So a recent google search yielded bittersweet results. My savvy internet searching skills allowed me to stumble across Poster Boy's/Number 1's blog. And thus began the slow descent of my ponderous thoughts. This has the potential to be a bit lengthy and more than a little emo, so please bear with me. It's been a rough couple of weeks, and is only going to get worse until May. I need this outlet.

Anyway, contemplating PB/#1 I was thinking about a couple of things. Quality of life, and I realize that this is nothing more than a huge gigantic comparison that should never be made, because he and I are two very (worlds apart) different people. But he just seems so involved and likeable and all that. Friends everywhere, success oozing from every pore. What do I have to show for my troubles. A broken family, more debt than I can stand, a broken heart, a bitter outlook, mediocre grades, and a future that doesn't look so good. I mean in 21 years I don't have much to smile about. I'm just being emo. I mean yeah, I'm truthful about who I am, and what do I have to show for it. NOTHING! Grr.

So what is it about me...am I just that real that it makes people uncomfortable. Are people really that shallow that they'd be more comfortable around a version of me that is about a million steps backward from who I am now. Sure, at first I'm bitter and cynical, but given time I can also be caring, kind, open, honest, and a real breath of fresh air. Complicated and emo air at times, but its still fresh.

So does that mean that my quality of life is in any way better than his? I mean yeah, I have pretty much the same schtick going on has he does, but it just seems that he's able to take what he's given and make it better. And while I take what I'm given and I attempt to make it better, it just seems that no matter how hard I try to better anything, it falls apart on me. Everything except people. I have a feeling that the area of friends is the only area that I surpass PB. I have real friends that stand by me no matter what. We've all been through some shit, and come out of it together. That's how I know that we're in this together whether we like it or not. And while I can't claim to know everything about the life of PB, I glean that in the area of friends things are very fake and superficial.

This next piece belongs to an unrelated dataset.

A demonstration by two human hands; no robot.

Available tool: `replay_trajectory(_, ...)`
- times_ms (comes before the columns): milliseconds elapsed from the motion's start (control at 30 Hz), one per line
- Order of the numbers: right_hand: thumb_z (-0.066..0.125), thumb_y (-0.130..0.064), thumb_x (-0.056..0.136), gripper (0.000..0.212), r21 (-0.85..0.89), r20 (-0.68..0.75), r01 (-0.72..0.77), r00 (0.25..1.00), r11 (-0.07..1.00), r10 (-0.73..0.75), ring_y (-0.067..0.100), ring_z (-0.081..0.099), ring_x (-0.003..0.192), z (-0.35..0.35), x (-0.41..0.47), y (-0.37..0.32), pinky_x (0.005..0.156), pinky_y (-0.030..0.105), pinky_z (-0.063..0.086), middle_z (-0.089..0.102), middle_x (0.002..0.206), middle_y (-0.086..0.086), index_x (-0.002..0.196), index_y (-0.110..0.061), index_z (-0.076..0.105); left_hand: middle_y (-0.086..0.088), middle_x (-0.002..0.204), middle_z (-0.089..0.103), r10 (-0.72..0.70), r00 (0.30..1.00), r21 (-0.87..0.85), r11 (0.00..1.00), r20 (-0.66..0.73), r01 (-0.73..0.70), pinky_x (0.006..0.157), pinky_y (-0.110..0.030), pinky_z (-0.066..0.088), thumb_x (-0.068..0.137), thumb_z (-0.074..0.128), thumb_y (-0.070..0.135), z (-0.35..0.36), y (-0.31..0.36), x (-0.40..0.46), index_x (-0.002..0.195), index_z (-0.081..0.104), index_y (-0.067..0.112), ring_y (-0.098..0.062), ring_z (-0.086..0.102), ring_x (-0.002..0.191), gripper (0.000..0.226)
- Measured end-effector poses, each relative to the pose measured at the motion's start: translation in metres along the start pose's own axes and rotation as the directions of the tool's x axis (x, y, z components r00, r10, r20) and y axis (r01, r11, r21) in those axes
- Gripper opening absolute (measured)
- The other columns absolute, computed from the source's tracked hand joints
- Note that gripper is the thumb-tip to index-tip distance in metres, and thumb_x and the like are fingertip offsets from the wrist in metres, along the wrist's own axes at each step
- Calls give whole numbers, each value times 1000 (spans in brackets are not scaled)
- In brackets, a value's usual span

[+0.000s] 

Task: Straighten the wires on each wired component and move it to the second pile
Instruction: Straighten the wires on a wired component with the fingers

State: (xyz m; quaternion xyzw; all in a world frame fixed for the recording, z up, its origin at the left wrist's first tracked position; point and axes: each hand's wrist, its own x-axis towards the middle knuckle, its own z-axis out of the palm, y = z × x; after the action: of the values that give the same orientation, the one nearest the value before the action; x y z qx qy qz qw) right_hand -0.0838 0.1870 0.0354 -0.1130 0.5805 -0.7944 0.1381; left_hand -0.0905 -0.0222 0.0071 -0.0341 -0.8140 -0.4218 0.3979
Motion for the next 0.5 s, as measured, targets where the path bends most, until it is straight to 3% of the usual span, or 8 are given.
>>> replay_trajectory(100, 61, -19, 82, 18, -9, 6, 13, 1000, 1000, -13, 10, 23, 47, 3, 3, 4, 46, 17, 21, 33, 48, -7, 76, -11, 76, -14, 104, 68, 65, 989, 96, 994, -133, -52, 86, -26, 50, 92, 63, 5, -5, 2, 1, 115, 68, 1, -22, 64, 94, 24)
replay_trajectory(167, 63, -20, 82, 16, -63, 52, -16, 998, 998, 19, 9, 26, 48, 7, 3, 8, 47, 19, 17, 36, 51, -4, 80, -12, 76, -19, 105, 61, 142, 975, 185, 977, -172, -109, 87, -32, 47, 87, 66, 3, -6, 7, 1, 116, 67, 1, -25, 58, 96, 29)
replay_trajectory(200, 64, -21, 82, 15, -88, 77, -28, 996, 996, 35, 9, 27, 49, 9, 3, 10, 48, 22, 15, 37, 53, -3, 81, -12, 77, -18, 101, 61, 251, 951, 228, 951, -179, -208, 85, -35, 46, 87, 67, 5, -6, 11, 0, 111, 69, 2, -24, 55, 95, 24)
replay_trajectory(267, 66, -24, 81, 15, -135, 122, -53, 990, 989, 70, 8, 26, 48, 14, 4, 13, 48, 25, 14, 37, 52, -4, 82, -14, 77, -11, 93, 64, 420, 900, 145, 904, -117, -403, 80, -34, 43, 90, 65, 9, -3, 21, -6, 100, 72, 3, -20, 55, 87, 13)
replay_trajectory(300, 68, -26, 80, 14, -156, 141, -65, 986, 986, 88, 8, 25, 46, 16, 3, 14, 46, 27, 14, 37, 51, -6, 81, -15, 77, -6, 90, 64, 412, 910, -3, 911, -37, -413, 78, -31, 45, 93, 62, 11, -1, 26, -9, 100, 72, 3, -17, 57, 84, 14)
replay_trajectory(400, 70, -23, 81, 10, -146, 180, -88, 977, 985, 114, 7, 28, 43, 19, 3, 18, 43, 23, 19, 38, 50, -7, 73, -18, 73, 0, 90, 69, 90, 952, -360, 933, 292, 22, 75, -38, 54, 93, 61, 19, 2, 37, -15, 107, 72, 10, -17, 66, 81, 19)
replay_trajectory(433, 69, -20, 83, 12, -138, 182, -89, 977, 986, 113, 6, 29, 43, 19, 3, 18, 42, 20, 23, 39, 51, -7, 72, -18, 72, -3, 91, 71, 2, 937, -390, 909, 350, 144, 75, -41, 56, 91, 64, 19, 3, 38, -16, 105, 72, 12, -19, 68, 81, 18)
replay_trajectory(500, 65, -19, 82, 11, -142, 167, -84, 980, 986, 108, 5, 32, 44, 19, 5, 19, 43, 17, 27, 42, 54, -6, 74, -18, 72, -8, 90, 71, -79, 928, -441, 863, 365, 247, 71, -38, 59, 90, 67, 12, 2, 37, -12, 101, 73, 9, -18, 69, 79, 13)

But this whole idea of gleaning segues very nicely into the second thought, if you even remember by now that there were two ponderings about PB. This next one however has more to do with me, I mean this is my blog after all. But lately I've been pondering this whole crush over PB, and every other oogleable thing that I do oogle. Granted, usually my gaydar is pretty good. Probably one of the best in the area, definitely the best on campus at the very least. So pretty much everyone knows that I suspect PB of being closeted, and not without reason. But lately I've been second guessing myself. I mean, am I just looking for things that will substantiate it because I want to believe it. So maybe he is, and maybe he's not, but I feel trapped by the desire for PB, which is never (realistically) NEVER going to come to fruition, which means that I'm wasting energy "stalking" the poor guy.

But how do I stop seeing only what I want to see, and letting it go. I mean the evidence that I have to substantiate his closeted-ness, when looked at a certain way does seem to substantiate my claim. But that's because I'm looking for it, and I want it so badly. See where I'm going with this. It's my desire for it that makes it true, which means I'm deluding myself. And I don't want to do that, because that means I'm going to spend most of my life pining over guys that don't matter. Blah.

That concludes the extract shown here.